Joseph Lewis - Purchase of Bear Stearns Shares and the Loss

Mint of 12 Septermber 2007 carried an article that mentioned that British financier, Joseph Lewis bought 7 percent of Bear Stearns at beaten down prices.

An interesting issue at the moment is -
What happened to his investment, as J P Morgan paid only 10 dollars per share?


See the related information and posts


March 16, 2008

UK tycoon Joe Lewis loses $800m on Wall Street

JOE LEWIS, the secretive British billionaire, has lost an estimated $800m in the collapse of the American investment bank Bear Stearns.

The 71-year-old currency trading tycoon, who runs his empire from the Bahamas, holds almost 10% of the bank's shares.
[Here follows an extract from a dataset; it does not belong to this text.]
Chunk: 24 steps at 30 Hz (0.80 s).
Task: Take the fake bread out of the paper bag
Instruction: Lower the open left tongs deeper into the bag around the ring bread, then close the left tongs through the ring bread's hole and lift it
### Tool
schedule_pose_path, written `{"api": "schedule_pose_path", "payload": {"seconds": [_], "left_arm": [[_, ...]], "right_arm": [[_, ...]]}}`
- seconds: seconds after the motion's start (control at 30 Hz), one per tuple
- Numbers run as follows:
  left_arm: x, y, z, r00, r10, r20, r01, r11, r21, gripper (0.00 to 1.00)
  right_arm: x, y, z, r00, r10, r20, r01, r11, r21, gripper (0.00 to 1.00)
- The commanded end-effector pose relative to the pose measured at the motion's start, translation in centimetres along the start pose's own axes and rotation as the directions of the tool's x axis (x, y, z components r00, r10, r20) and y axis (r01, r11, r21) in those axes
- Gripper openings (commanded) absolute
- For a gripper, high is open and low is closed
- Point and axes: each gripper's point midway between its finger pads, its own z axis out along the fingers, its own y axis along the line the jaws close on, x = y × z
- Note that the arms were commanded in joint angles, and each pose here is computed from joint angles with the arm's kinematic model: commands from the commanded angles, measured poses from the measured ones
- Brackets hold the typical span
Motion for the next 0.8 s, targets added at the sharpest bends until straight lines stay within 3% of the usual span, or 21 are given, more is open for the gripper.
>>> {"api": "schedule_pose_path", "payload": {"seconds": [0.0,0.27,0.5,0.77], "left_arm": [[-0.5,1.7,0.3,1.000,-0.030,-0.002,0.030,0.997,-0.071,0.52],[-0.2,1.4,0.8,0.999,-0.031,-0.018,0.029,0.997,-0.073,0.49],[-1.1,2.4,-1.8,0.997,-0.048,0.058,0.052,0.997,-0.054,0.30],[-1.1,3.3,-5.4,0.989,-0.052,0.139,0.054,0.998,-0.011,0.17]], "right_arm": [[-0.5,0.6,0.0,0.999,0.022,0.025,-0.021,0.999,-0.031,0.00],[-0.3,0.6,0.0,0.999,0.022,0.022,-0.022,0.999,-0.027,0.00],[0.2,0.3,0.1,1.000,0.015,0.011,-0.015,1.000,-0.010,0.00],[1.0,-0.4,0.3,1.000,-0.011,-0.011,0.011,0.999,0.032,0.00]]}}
Bear’s shares fell 40% on Friday to $27, after it secured a 28-day credit lifeline to stave off collapse.

Lewis began building a stake in Bear last September, when the shares were changing hands for more than $100.

The huge paper losses could force Lewis to sell out of some of his other positions, according to traders, in order to meet margin calls from his lending banks.

http://business.timesonline.co.uk/tol/business/industry_sectors/banking_and_finance/article3558485.ece



March 24, 2008

Joseph Lewis, a major Bear Stearns shareholder, has squeezed a higher offer out of JPMorgan Chase.

JPMorgan Chase (JPM, Fortune 500) agreed Monday to quintuple the value of its all-stock offer for Bear Stearns, to $10 a share. The revamped agreement, valued at $1.18 billion, comes just a week after JPMorgan agreed to buy the cash-strapped brokerage firm with backing from the Federal Reserve. The deal staved off a probable Bear Stearns bankruptcy that threatened to swamp the financial sector with a new wave of uncertainty.

Monday's revised deal seeks to placate Bear Stearns shareholders who were outraged that they initially stood to get only $2 apiece for shares that fetched as much as $159 each a year ago. A majority of Bear Stearns shareholders must approve the transaction - a fact that hasn't been lost on investors such as Lewis, the billionaire currency trader who is Bear's second-biggest shareholder. Lewis had called the deal "derisory" and, in a regulatory filing last week, vowed that he and other members of his group would "take whatever action that they deem necessary and appropriate to protect the value of their investment in the shares."